“Don’t go to the light!” The image is forever burned into my consciousness: a SEAL instructor at Basic Underwater Demolition/SEAL (BUD/S) training screaming into the face of an unconscious trainee, flat on his back, being administered oxygen beside the training pool in Coronado, California.

Shallow-water blackouts are relatively common at BUD/S, as trainees struggle through underwater evolutions such as the 50-meter underwater swim, underwater knot tying, and pool competency. While instructors and students alike would often chuckle at a trainee once he was pulled from the pool and revived from his blackout, such instances in the pool are no laughing matter.

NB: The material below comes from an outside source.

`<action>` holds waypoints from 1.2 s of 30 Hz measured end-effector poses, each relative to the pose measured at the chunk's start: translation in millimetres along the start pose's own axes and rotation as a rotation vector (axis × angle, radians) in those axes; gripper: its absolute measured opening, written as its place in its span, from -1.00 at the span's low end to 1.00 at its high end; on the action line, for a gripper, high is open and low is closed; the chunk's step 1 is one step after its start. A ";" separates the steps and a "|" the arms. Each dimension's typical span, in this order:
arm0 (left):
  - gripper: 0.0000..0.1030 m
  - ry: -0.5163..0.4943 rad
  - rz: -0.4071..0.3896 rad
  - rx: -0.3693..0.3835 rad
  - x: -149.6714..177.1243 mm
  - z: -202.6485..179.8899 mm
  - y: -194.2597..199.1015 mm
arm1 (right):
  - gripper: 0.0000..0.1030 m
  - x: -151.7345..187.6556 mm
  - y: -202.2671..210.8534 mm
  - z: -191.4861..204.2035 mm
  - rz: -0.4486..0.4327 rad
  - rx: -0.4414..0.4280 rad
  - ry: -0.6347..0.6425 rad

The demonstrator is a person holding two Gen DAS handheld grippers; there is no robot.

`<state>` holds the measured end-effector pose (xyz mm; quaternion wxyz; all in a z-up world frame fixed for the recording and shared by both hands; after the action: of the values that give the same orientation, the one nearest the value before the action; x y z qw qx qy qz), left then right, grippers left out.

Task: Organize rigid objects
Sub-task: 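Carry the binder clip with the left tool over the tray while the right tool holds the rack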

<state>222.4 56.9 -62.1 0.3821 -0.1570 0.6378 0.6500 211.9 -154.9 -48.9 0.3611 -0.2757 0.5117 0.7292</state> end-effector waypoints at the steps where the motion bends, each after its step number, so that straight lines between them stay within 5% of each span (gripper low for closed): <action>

This fact was sadly and tragically evidenced last week, as two active-duty SEALs in Little Creek, Virginia—SO1 Seth Cody Lewis and SO1 Brett Allen Marihugh—drowned in the Combat Swimmer Training Facility at the Joint Expeditionary Base, Little Creek, while doing some sort of unspecified breath-hold training. As pointed out in an article here at SOFREP, the two were part of the Advanced Training Command (ATC), and were found at the bottom of the pool at 3 p.m. on Friday, April 24th.

As further pointed out in an article in the Norfolk, Virginia-based Virginian Pilot online, a spokesman for Naval Special Warfare Group 2 (NSWG-2) stated that the deaths were being investigated to determine how the accidental drownings occurred.